The Science of Sex and Race: Theories of Biological Differentiation, 1776 to the Present
HPSC-X 108 ~ MW 10:20 – 11:10 AM ~ Prof. Sander Gilboff ~ CASE DUS credit
This course surveys the history of diversity in the U.S. from the point of view of history of science, asking how biologists (also biological anthropologists and medical authorities) understood and debated the differences between the sexes and the races, from the late eighteenth century to the present. A central question in many of these debates was how (or whether) unity could be found amid the diversity: Was there a common origin in heredity, embryology, or evolution, from which all humans diverged in varying degrees? And if so, what caused the divergence – environment, culture, nutrition, disease, natural selection? OR contrarily, were the sexes and races fixed and incommensurable categories?

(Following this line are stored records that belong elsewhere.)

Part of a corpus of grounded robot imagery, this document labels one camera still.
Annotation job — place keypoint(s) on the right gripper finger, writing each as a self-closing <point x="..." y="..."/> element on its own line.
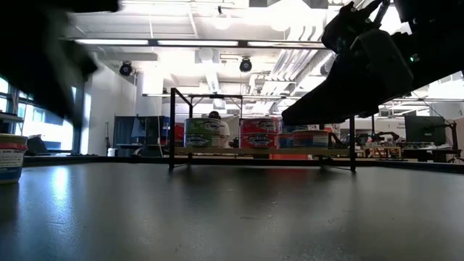
<point x="333" y="72"/>
<point x="337" y="108"/>

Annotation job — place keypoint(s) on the wooden shelf with black frame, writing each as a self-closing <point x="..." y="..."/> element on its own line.
<point x="203" y="151"/>

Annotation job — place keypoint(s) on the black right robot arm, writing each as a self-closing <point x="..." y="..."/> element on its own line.
<point x="438" y="36"/>

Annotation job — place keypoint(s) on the black background robot arm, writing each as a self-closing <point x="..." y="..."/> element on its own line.
<point x="384" y="136"/>
<point x="235" y="142"/>

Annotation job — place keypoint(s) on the patterned hanging cloth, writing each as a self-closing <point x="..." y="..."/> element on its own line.
<point x="335" y="128"/>

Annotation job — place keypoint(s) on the grey window ledge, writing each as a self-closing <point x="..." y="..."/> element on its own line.
<point x="9" y="117"/>

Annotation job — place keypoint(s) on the wooden crate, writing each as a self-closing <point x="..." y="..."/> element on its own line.
<point x="380" y="151"/>

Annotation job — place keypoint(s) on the large window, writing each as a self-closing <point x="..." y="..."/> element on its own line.
<point x="47" y="134"/>

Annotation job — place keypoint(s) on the dark background monitor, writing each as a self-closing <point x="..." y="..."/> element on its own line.
<point x="424" y="129"/>

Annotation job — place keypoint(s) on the dark bag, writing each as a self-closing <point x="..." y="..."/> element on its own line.
<point x="36" y="145"/>

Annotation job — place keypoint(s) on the dark background desk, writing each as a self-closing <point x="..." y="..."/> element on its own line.
<point x="431" y="154"/>

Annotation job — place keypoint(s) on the white hanging cloth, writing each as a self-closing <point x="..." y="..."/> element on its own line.
<point x="235" y="125"/>

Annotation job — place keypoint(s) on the blue partition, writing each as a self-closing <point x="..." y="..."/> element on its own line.
<point x="125" y="130"/>

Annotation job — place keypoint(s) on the small white cup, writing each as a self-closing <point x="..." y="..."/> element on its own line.
<point x="111" y="152"/>

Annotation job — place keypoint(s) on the white globe ceiling lamp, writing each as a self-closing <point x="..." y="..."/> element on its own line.
<point x="222" y="21"/>

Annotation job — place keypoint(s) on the black beam with light strips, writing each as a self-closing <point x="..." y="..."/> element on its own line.
<point x="199" y="42"/>

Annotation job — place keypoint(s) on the red background object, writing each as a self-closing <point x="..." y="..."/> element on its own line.
<point x="179" y="134"/>

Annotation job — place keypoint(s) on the silver ventilation duct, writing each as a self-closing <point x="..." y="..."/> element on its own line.
<point x="327" y="67"/>

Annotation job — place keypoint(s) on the black background rig frame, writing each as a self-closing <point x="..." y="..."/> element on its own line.
<point x="372" y="127"/>
<point x="217" y="96"/>

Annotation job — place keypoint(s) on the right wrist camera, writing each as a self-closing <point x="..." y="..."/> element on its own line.
<point x="348" y="25"/>

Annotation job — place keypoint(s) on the black overhead camera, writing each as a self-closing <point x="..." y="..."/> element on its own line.
<point x="245" y="66"/>

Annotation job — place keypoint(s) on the black round ceiling camera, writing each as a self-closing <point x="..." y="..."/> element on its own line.
<point x="125" y="69"/>

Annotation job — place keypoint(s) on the black metal table frame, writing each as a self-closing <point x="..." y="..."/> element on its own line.
<point x="108" y="160"/>

As we look at the historical ideas and debates, we will consider the interplay between science and culture, in other words, how scientific theorizing often reflects cultural assumptions about sex and race but can also influence and change them. Attention will be given to minority, feminist, and other dissenting viewpoints in addition to the better-known theoreticians. Comparisons of historical cases to present-day problems will also be drawn.
The Senses: Body, Brain, Environment
HPSC-X 245 ~ MW 1:15 – 2:30 PM ~ Prof. Ann-Sophie Barwich
Examines how our senses afford interactions with the environment and create images in our minds. Covers the scientific and cultural history of research on the senses. Engages with the philosophical and empirical questions that arise from a broader perspective on perception.